**Assignment**
Nothing in the records may be altered; repeat them exactly.

Data provided Start Marker

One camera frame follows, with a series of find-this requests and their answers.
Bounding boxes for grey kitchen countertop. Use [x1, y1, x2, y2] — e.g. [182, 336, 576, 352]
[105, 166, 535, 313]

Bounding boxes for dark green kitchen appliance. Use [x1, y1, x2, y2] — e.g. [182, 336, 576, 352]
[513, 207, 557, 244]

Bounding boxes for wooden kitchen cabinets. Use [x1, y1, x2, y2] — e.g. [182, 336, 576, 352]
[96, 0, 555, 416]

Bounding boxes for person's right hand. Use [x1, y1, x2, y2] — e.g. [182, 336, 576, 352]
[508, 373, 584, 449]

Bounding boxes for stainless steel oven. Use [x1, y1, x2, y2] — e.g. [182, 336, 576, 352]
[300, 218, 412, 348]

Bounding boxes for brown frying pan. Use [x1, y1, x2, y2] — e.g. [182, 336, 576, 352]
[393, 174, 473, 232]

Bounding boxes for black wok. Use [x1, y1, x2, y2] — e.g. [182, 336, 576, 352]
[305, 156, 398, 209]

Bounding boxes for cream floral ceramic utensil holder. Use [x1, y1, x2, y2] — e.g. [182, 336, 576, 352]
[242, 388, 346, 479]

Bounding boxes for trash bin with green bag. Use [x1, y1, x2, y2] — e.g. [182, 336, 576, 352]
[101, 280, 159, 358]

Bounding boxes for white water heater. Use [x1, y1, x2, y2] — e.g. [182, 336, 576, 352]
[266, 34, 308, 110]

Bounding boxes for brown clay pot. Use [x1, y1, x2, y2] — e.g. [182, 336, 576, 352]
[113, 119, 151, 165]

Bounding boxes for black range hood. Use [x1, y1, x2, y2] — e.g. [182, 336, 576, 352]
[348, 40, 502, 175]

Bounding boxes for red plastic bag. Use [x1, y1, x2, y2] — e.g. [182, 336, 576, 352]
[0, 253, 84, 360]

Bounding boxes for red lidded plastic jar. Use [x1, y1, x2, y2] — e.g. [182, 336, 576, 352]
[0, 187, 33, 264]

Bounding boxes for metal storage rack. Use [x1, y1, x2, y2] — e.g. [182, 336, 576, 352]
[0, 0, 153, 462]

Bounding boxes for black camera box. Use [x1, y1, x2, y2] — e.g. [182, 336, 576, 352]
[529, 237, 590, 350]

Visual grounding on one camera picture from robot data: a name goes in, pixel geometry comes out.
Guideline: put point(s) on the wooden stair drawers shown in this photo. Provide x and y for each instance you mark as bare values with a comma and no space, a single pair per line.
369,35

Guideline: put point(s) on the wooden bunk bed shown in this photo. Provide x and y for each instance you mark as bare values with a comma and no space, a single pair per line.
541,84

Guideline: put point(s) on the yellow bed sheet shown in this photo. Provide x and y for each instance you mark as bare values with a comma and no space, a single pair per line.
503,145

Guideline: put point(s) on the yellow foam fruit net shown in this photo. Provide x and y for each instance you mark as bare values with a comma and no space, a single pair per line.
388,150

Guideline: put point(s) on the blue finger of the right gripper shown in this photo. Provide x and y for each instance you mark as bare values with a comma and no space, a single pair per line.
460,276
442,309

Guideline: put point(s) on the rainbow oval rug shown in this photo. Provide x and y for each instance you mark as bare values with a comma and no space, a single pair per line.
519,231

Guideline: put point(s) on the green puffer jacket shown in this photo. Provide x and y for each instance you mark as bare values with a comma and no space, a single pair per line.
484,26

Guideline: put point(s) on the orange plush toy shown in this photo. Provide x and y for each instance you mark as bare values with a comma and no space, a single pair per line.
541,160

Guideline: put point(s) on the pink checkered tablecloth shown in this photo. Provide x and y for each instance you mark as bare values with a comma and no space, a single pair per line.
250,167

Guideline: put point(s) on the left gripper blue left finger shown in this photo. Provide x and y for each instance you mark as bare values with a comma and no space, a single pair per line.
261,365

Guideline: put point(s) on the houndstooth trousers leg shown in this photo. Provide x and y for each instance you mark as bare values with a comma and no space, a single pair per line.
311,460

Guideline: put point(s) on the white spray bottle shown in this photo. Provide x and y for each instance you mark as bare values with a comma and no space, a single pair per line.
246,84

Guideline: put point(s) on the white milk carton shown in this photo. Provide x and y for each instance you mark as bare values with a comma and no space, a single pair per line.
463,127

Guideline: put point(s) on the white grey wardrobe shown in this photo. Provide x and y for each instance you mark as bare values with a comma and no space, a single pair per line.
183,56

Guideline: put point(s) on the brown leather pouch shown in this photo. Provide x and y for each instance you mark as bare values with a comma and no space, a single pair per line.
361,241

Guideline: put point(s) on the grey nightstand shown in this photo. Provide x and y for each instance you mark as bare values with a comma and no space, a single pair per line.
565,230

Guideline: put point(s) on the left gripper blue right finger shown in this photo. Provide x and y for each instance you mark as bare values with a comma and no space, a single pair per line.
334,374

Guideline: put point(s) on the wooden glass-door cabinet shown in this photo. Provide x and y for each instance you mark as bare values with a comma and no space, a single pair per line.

Data provided End Marker

**Solution to the problem**
One camera frame follows, with a series of find-this requests and their answers.
Bounding boxes for grey kitchen countertop. Use [x1, y1, x2, y2] — e.g. [182, 336, 576, 352]
[105, 166, 535, 313]

Bounding boxes for dark green kitchen appliance. Use [x1, y1, x2, y2] — e.g. [182, 336, 576, 352]
[513, 207, 557, 244]

Bounding boxes for wooden kitchen cabinets. Use [x1, y1, x2, y2] — e.g. [182, 336, 576, 352]
[96, 0, 555, 416]

Bounding boxes for person's right hand. Use [x1, y1, x2, y2] — e.g. [182, 336, 576, 352]
[508, 373, 584, 449]

Bounding boxes for stainless steel oven. Use [x1, y1, x2, y2] — e.g. [182, 336, 576, 352]
[300, 218, 412, 348]

Bounding boxes for brown frying pan. Use [x1, y1, x2, y2] — e.g. [182, 336, 576, 352]
[393, 174, 473, 232]

Bounding boxes for black wok. Use [x1, y1, x2, y2] — e.g. [182, 336, 576, 352]
[305, 156, 398, 209]

Bounding boxes for cream floral ceramic utensil holder. Use [x1, y1, x2, y2] — e.g. [182, 336, 576, 352]
[242, 388, 346, 479]

Bounding boxes for trash bin with green bag. Use [x1, y1, x2, y2] — e.g. [182, 336, 576, 352]
[101, 280, 159, 358]

Bounding boxes for white water heater. Use [x1, y1, x2, y2] — e.g. [182, 336, 576, 352]
[266, 34, 308, 110]

Bounding boxes for brown clay pot. Use [x1, y1, x2, y2] — e.g. [182, 336, 576, 352]
[113, 119, 151, 165]

Bounding boxes for black range hood. Use [x1, y1, x2, y2] — e.g. [182, 336, 576, 352]
[348, 40, 502, 175]

Bounding boxes for red plastic bag. Use [x1, y1, x2, y2] — e.g. [182, 336, 576, 352]
[0, 253, 84, 360]

Bounding boxes for red lidded plastic jar. Use [x1, y1, x2, y2] — e.g. [182, 336, 576, 352]
[0, 187, 33, 264]

Bounding boxes for metal storage rack. Use [x1, y1, x2, y2] — e.g. [182, 336, 576, 352]
[0, 0, 153, 462]

Bounding boxes for black camera box. Use [x1, y1, x2, y2] — e.g. [182, 336, 576, 352]
[529, 237, 590, 350]

Visual grounding on one camera picture from robot data: a name goes in, pixel geometry comes out.
Guideline: put point(s) on the wooden stair drawers shown in this photo. Provide x and y for each instance you mark as bare values with a comma and no space, a single pair per line.
369,35

Guideline: put point(s) on the wooden bunk bed shown in this photo. Provide x and y for each instance you mark as bare values with a comma and no space, a single pair per line.
541,84

Guideline: put point(s) on the yellow bed sheet shown in this photo. Provide x and y for each instance you mark as bare values with a comma and no space, a single pair per line.
503,145

Guideline: put point(s) on the yellow foam fruit net shown in this photo. Provide x and y for each instance you mark as bare values with a comma and no space, a single pair per line.
388,150

Guideline: put point(s) on the blue finger of the right gripper shown in this photo. Provide x and y for each instance you mark as bare values with a comma and no space, a single pair per line.
460,276
442,309

Guideline: put point(s) on the rainbow oval rug shown in this photo. Provide x and y for each instance you mark as bare values with a comma and no space, a single pair per line.
519,231

Guideline: put point(s) on the green puffer jacket shown in this photo. Provide x and y for each instance you mark as bare values with a comma and no space, a single pair per line.
484,26

Guideline: put point(s) on the orange plush toy shown in this photo. Provide x and y for each instance you mark as bare values with a comma and no space, a single pair per line.
541,160

Guideline: put point(s) on the pink checkered tablecloth shown in this photo. Provide x and y for each instance you mark as bare values with a comma and no space, a single pair per line.
250,167

Guideline: put point(s) on the left gripper blue left finger shown in this photo. Provide x and y for each instance you mark as bare values with a comma and no space, a single pair per line.
261,365

Guideline: put point(s) on the houndstooth trousers leg shown in this photo. Provide x and y for each instance you mark as bare values with a comma and no space, a single pair per line.
311,460

Guideline: put point(s) on the white spray bottle shown in this photo. Provide x and y for each instance you mark as bare values with a comma and no space, a single pair per line.
246,84

Guideline: put point(s) on the white milk carton shown in this photo. Provide x and y for each instance you mark as bare values with a comma and no space, a single pair per line.
463,127

Guideline: put point(s) on the white grey wardrobe shown in this photo. Provide x and y for each instance you mark as bare values with a comma and no space, a single pair per line.
183,56

Guideline: put point(s) on the brown leather pouch shown in this photo. Provide x and y for each instance you mark as bare values with a comma and no space, a single pair per line.
361,241

Guideline: put point(s) on the grey nightstand shown in this photo. Provide x and y for each instance you mark as bare values with a comma and no space, a single pair per line.
565,230

Guideline: put point(s) on the left gripper blue right finger shown in this photo. Provide x and y for each instance you mark as bare values with a comma and no space, a single pair per line.
334,374

Guideline: put point(s) on the wooden glass-door cabinet shown in this photo. Provide x and y for each instance you mark as bare values with a comma and no space, a single pair per line.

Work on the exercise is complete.